Flyers Pizza & Subs, a 10-location shop based in Columbus, Ohio, launched an employee stock ownership plan (ESOP) in 2016. According to Scott Ulrey, the brand’s co-president, the move has led to a positive culture and served as a bedrock of the brand’s growth. 

October marks Employee Ownership Month, and Flyers is taking a moment to reaffirm its commitment to the program. 

“The culture and stability of our ESOP organization has provided a foundation from which we have been able to weather cost escalations, maintain consistent service across all 10 of our locations and invest in new growth opportunities,” Ulrey said. 

Related: Family-Owned Pizza Chain Transitions to Employee-Owned Brand: ‘It’s the Right Thing to Do,’ CEO Says

A press release from Flyers Pizza & Subs outlined how its ESOP plan has served as a strategic differentiator:

1. Stronger employee retention, lower turnover, and workforce resilience
Studies of ESOPs in food-related industries show that ESOP companies saw lower median involuntary separation rates (2 percent vs. 5 percent) and far lower quit rates (6 percent vs. 20 percent) during the pandemic years. ESOP-driven food companies were also less likely to downsize or cut benefits in crisis periods. In volatile labor markets—where restaurants struggle to recruit and retain staff—ownership culture can posture a company of stability.

The ESOP plan helps Flyers retain employees. (Flyers Pizza & Subs/Facebook)

2. Higher employee engagement, productivity, and shared accountability
When employees are owners, their interests align more closely with the company’s success. ESOPs have been tied to higher productivity, greater innovation, and stronger operational discipline. In the restaurant world—where speed, consistency, quality, and service drive guest loyalty—having a workforce that feels integral to success can make a margin-level difference.

3. Reduced risk, built-in succession planning, and tax advantages
For entrepreneurs or founders seeking a transition path, ESOPs provide an effective succession mechanism without selling to outside buyers. From a tax standpoint, ESOPs offer potential advantages at corporate and shareholder levels, making them attractive vehicles for maintaining independence while leveraging tax efficiencies. 

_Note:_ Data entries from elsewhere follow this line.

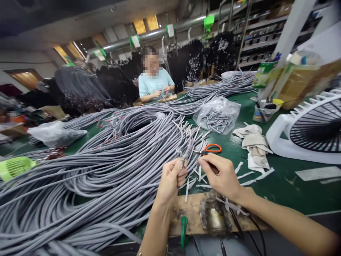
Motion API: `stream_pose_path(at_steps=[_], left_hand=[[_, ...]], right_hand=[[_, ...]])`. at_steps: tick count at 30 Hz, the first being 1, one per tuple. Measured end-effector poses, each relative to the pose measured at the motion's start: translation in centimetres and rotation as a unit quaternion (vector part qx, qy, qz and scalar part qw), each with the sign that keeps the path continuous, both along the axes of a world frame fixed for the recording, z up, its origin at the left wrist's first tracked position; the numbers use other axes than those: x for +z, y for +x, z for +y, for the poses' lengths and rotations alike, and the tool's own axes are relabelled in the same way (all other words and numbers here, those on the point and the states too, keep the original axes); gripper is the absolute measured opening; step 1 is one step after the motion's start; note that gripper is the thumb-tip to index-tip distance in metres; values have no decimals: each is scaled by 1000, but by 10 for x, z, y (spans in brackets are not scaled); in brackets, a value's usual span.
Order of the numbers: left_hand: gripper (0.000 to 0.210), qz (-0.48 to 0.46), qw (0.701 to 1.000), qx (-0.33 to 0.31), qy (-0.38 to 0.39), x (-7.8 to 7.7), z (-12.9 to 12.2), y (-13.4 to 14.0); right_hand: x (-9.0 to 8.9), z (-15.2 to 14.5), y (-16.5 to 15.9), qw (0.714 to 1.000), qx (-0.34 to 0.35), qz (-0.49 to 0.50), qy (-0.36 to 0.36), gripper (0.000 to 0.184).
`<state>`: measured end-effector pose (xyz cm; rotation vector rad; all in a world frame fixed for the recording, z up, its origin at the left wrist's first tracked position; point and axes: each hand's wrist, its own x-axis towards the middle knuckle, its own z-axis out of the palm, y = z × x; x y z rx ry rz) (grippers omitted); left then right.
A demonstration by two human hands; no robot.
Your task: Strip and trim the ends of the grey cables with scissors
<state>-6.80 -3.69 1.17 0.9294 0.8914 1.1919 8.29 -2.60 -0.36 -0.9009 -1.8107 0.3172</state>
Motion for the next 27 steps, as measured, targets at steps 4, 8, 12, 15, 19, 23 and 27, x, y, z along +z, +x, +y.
stream_pose_path(at_steps=[4,8,12,15,19,23,27], left_hand=[[34,4,1000,-14,-4,0,-2,3],[34,36,999,-21,8,-5,-2,6],[30,116,991,5,67,-10,-3,8],[26,170,980,35,93,-12,-4,11],[24,189,974,82,96,-10,-6,16],[22,185,970,120,99,-7,-9,18],[20,185,961,167,119,-7,-9,18]], right_hand=[[0,2,-2,1000,13,-12,6,18],[-1,0,-5,999,28,-11,15,16],[1,-1,-4,1000,24,5,3,17],[0,-2,-2,999,24,18,28,17],[-5,-4,1,985,28,-6,172,11],[-4,-5,3,980,36,-26,195,10],[0,-8,3,977,61,-38,200,12]])
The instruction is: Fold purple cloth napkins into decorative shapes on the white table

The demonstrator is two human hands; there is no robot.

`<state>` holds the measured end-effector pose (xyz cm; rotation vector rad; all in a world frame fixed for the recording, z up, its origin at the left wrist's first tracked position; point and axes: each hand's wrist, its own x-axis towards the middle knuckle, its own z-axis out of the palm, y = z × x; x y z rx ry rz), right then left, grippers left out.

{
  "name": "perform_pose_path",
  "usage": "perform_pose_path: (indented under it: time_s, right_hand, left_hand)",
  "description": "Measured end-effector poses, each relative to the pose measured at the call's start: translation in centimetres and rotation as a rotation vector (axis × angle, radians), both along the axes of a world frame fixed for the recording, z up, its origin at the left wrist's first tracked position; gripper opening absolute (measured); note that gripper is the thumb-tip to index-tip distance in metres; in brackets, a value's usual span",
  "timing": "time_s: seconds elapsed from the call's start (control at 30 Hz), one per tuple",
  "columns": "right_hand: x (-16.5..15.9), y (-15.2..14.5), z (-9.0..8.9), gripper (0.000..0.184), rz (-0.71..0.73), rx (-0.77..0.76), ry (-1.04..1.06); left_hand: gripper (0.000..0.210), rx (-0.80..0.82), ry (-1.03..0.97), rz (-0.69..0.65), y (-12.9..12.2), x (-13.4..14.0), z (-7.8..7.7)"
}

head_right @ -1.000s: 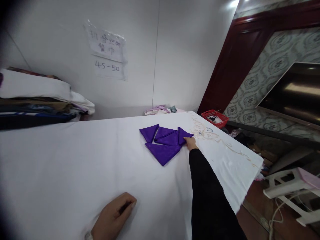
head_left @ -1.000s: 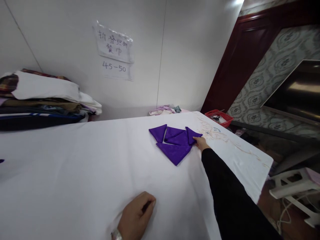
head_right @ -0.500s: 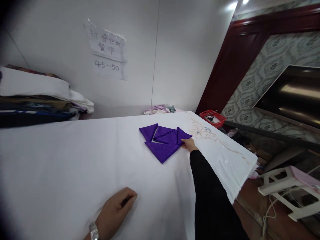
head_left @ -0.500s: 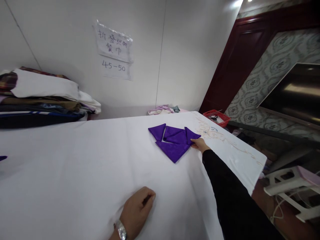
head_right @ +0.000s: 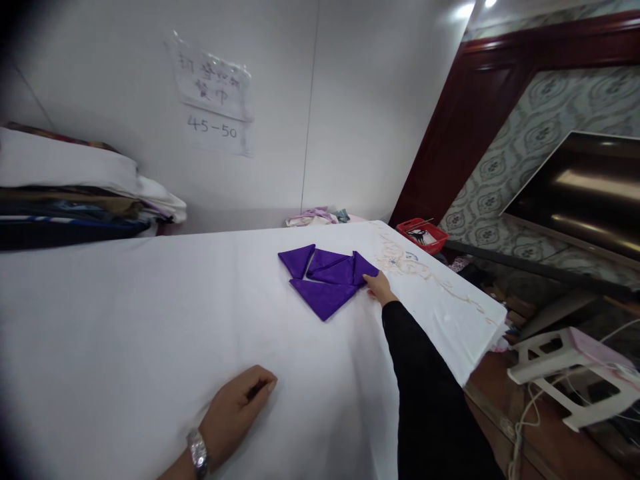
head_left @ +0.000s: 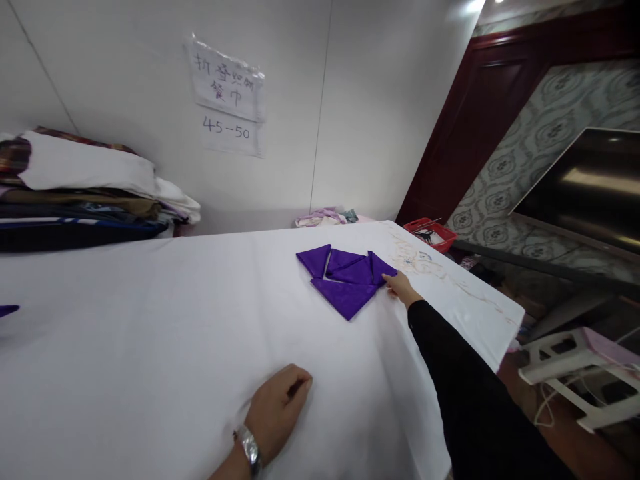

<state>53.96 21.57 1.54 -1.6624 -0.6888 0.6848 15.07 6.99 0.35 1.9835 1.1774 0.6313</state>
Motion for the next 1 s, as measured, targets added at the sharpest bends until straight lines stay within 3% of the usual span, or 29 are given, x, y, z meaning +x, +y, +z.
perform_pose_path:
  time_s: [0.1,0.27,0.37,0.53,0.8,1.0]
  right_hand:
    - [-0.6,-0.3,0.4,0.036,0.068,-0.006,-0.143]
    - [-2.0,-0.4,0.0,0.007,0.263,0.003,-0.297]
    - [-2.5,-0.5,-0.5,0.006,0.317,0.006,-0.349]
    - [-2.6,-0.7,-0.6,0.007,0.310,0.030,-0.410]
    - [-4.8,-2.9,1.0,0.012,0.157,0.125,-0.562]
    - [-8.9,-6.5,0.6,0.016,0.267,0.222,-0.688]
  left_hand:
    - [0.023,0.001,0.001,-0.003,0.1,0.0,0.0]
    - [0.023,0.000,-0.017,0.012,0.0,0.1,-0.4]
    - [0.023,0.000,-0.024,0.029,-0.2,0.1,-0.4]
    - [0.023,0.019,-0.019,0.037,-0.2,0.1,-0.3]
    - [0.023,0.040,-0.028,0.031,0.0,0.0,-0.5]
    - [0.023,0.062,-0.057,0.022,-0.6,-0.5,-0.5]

4. Long-term wealth creation and alignment
ESOPs empower employees to build retirement assets directly tied to the company’s performance. Over time, as the business grows and value accrues, all shareholders benefit. This helps shift the mindset from “employee wage earner” to “stakeholder owner.”

Flyers is a big supporter of the local community. (Flyers Pizza & Subs/Facebook)

Flyers Pizza & Subs’ ESOP Journey to Date:

  • Flyers launched its ESOP in 2016.
  • As of the end of 2024, 114 active participants are included in the plan, and 24 new employee shareholders were welcomed in 2024 alone.
  • At year-end 2024, 48 of those 114 were fully vested.
  • Vesting schedules are designed to reward long-term commitment: 0 percent after year 1; 20 percent in year 2; 40 percent in year 3; 60 percent in year 4; 80 percent in year 5; and 100 percent in year 6.

Flyers Pizza was founded in 1976 by Wayne Ulrey after acquiring Tonni’s Pizza in West Jefferson, Ohio. Flyers remained a family-operated business until 2016, when it became a 100% employee-owned company, offering qualifying employees an Employee Stock Ownership Plan (ESOP). 

The Ulrey family remains actively involved with the company in various roles. The company is dedicated to the communities it serves, supporting local schools, the Mid-Ohio Food Bank and Autism Speaks, among other organizations and causes.